Alchemer is a customer feedback and experience management platform that helps organizations capture, analyze, and act on insights from customers, employees, and stakeholders. The company’s software combines survey creation, feedback collection, workflow automation, and AI-powered analytics to help businesses move beyond simply gathering data and instead drive measurable action from it. Serving organizations across a wide range of industries, Alchemer enables teams to centralize feedback from multiple channels, uncover trends and sentiment, and use those insights to improve customer experiences, inform product decisions, and strengthen business performance. Through its growing suite of AI-driven tools, the company aims to help organizations transform feedback into a continuous source of operational and strategic intelligence.

You’ve spent more than a decade in consulting at firms like Accenture and Deloitte before leading customer success, product, and services at Alchemer. How has that mix of process transformation and hands-on customer experience shaped your approach to deploying AI in enterprise environments?

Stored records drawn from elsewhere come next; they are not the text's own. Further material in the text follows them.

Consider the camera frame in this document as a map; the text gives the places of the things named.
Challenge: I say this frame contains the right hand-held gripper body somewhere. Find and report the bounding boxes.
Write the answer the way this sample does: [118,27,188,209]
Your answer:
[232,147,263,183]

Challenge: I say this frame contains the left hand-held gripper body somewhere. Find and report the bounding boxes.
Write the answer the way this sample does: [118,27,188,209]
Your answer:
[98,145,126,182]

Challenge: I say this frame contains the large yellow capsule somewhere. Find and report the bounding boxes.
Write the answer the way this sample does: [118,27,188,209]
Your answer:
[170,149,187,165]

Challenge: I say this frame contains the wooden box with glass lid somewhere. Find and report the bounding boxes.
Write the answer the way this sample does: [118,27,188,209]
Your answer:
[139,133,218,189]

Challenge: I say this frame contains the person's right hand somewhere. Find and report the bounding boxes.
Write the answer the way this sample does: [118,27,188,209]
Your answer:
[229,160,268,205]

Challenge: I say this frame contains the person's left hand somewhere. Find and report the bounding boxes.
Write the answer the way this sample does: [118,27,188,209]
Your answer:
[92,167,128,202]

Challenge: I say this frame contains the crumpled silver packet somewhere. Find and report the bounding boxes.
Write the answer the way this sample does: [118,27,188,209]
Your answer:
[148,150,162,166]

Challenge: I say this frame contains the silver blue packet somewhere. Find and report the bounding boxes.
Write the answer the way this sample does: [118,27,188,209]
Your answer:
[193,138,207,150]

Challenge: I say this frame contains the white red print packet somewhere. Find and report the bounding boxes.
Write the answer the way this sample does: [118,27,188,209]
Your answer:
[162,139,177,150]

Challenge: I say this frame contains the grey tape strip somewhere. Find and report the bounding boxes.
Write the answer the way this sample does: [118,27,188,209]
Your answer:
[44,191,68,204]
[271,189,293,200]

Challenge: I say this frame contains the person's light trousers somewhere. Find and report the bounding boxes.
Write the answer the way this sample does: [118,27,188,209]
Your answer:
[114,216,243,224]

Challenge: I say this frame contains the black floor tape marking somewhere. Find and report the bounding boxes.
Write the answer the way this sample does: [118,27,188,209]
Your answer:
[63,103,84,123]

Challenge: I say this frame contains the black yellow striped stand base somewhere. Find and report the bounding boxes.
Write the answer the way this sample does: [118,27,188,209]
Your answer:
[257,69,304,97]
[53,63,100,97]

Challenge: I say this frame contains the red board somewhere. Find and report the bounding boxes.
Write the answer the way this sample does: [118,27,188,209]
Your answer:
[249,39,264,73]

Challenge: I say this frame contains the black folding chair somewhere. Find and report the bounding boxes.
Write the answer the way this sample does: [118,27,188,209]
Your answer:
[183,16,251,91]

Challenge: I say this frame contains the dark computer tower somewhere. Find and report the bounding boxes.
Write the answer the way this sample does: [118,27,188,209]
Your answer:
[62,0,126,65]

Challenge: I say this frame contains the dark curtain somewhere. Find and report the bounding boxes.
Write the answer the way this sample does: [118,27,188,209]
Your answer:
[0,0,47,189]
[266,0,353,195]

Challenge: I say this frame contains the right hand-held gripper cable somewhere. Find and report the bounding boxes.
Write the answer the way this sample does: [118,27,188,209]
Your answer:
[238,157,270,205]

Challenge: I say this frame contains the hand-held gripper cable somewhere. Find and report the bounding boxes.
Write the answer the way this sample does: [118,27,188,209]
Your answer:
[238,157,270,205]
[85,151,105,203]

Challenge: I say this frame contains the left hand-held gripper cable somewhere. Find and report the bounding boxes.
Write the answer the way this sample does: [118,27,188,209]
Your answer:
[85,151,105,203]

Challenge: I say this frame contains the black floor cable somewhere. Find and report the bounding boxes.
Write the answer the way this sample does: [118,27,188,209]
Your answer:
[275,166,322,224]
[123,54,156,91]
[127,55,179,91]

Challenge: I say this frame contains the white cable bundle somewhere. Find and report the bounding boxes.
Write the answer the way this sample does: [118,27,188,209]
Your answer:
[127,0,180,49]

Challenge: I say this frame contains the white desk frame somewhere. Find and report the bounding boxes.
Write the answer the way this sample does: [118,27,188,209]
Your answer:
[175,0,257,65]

Working in consulting provided very valuable experience that informs my current role at Alchemer. For example, I discovered that technology is rarely the most difficult part. I spent years helping Fortune 100 companies implement enterprise systems, and the projects that struggled weren’t undone by bad software. They had change management problems, unclear ownership, and often were deployed before the underlying processes were ready to absorb them.

That experience shapes how I think about AI deployment today. When I talk to customers who are struggling to get value from AI, the issue almost never turns out to be the technology      itself. It’s that they haven’t defined what they’re trying to accomplish, who owns the output, and what changes when the AI surfaces something actionable. The technology is ahead of the organizational readiness in most cases.

The hands-on customer work is the other half of that equation. You learn quickly what value  actually means to the people doing the job every day and how to translate that to what it means for board metrics. Those are often very different things. The combination of process rigor from consulting and customer empathy from working alongside teams is what I aim to bring to the strategy of how we build and deploy AI at Alchemer.

You’ve pointed to a significant AI maturity gap across organizations. What are the biggest misconceptions leaders have about their readiness, and where do implementations typically fail first?

The most common misconception is that buying the AI tool is the same as being ready to use it. Leaders see a demo, they see the output, and they assume, often incorrectly, that adoption follows automatically. It is important to ensure that the technology, whether AI or not, starts with the business problem that needs to be solved. The successful adoption of the technology is almost always tied to how well you can communicate how it will solve that problem for your teams and customers.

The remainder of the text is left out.